_Work to complete_. Copy, word for word, the lines of the listing below from the line with "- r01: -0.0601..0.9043" up to and including the line with "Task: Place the". Drop the pictures.

+++ Dataset

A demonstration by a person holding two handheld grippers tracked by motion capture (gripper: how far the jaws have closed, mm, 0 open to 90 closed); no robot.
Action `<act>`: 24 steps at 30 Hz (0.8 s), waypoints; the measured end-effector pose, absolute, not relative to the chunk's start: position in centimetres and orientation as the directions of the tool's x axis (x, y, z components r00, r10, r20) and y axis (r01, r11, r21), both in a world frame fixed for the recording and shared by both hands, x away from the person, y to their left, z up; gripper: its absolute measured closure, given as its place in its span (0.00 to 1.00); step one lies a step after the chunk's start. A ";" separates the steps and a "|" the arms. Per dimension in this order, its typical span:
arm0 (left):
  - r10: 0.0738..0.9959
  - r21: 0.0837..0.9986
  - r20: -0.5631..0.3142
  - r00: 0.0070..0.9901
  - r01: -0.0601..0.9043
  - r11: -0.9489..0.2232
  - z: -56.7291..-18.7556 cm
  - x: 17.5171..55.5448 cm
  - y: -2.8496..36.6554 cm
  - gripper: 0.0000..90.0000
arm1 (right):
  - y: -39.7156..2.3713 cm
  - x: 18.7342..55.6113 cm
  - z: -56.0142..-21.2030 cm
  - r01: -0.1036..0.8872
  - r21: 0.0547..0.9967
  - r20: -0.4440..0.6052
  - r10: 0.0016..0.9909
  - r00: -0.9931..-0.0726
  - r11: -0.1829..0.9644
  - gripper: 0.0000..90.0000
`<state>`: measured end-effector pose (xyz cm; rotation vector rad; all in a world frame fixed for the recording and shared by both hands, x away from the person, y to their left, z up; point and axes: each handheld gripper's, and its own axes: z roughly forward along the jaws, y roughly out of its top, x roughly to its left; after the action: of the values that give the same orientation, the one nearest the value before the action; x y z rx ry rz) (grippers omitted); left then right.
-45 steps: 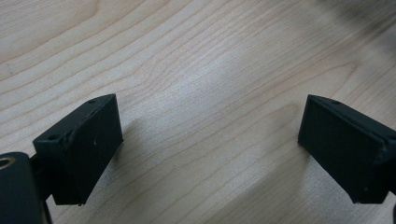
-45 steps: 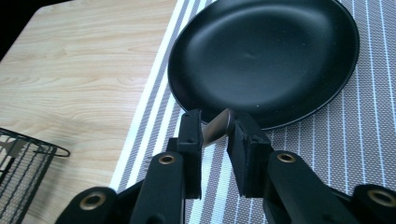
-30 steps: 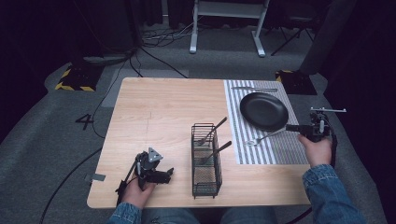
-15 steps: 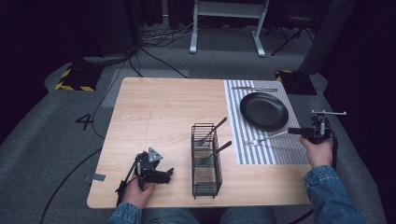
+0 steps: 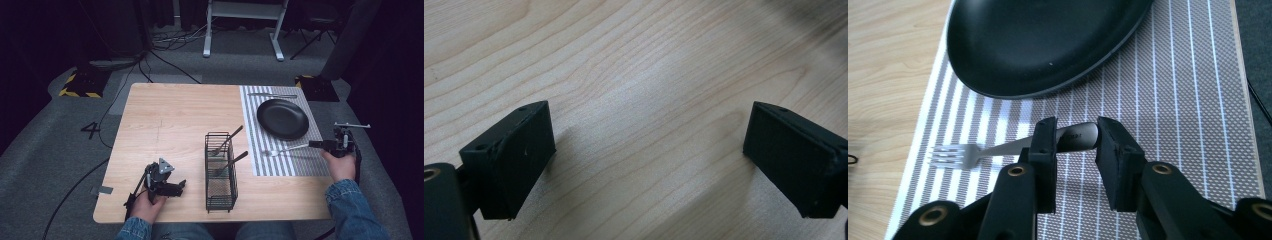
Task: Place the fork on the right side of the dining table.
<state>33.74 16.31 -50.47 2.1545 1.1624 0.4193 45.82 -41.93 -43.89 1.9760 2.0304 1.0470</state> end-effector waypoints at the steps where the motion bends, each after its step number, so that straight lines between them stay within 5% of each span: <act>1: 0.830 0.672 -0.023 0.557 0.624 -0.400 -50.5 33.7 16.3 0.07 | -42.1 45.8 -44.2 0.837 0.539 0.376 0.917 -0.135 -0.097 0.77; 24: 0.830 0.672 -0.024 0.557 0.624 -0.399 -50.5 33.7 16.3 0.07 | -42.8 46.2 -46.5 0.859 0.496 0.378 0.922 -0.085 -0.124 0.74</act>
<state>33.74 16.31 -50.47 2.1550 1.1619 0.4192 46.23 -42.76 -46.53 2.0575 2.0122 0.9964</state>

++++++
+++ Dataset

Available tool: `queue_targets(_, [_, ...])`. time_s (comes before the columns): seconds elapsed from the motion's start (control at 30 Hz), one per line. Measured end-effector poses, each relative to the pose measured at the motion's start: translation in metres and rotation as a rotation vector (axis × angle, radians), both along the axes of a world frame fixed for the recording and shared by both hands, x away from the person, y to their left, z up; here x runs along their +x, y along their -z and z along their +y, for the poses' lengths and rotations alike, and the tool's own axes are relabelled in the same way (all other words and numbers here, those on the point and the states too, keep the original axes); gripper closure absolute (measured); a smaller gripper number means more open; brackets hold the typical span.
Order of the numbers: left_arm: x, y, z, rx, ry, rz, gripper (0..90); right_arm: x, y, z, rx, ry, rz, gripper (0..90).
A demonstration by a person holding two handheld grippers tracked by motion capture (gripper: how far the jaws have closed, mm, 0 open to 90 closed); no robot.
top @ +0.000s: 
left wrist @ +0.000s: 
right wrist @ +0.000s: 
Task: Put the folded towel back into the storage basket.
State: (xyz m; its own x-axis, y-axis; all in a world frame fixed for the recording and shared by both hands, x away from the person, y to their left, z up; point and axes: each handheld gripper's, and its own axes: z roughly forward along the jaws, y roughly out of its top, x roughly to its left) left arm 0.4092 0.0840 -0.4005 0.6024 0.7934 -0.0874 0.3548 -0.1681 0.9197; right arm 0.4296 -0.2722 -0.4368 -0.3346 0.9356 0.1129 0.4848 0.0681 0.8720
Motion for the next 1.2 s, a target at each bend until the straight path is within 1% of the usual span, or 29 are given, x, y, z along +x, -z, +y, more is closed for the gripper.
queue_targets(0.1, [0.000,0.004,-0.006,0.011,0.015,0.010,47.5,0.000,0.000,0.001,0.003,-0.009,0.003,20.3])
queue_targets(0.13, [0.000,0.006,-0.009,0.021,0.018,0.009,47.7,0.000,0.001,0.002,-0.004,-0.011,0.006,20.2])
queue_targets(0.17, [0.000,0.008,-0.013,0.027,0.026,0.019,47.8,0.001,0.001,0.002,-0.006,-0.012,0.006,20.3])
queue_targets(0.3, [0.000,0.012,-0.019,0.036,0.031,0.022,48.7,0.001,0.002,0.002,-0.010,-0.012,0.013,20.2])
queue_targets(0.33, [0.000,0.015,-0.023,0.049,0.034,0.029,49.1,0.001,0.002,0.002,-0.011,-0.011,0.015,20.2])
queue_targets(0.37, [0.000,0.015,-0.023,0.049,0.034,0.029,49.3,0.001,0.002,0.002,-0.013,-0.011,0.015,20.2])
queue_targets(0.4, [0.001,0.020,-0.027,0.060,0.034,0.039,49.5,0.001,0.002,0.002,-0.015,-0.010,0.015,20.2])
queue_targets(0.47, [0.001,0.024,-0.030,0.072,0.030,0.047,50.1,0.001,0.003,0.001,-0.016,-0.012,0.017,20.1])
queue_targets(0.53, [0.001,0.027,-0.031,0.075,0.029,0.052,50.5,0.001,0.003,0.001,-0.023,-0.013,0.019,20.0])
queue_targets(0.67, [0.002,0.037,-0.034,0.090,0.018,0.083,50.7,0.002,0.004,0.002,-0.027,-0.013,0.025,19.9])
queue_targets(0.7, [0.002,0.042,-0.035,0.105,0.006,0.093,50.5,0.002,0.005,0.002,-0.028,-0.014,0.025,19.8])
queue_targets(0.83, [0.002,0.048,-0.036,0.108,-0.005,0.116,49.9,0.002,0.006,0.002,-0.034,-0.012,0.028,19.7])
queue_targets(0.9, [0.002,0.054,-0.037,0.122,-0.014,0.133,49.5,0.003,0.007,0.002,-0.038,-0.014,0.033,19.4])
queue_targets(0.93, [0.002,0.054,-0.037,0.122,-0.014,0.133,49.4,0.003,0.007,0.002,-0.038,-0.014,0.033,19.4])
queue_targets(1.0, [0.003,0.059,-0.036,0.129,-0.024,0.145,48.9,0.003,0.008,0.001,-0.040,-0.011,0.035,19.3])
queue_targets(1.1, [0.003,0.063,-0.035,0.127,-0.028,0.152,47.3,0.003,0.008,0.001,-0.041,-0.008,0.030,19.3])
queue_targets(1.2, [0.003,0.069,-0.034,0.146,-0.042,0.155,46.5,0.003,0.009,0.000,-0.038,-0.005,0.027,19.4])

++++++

_Result of the exercise_.
  - r01: -0.0601..0.9043
  - r11: -0.9489..0.2232
  - z: -56.7291..-18.7556 cm
  - x: 17.5171..55.5448 cm
  - y: -2.8496..36.6554 cm
  - gripper: 0.0000..90.0000
arm1 (right):
  - y: -39.7156..2.3713 cm
  - x: 18.7342..55.6113 cm
  - z: -56.0142..-21.2030 cm
  - r01: -0.1036..0.8872
  - r21: 0.0547..0.9967
  - r20: -0.4440..0.6052
  - r10: 0.0016..0.9909
  - r00: -0.9931..-0.0726
  - r11: -0.1829..0.9644
  - gripper: 0.0000..90.0000
`<state>`: measured end-effector pose (xyz cm; rotation vector rad; all in a world frame fixed for the recording and shared by both hands, x away from the person, y to their left, z up; point and axes: each handheld gripper's, and its own axes: z roughly forward along the jaws, y roughly out of its top, x roughly to its left; after the action: of the values that give the same orientation, the one nearest the value before the action; x y z rx ry rz) (grippers omitted); left then right.
-45 steps: 
-45 steps: 
-30 steps: 
-15 steps: 
+0 steps: 
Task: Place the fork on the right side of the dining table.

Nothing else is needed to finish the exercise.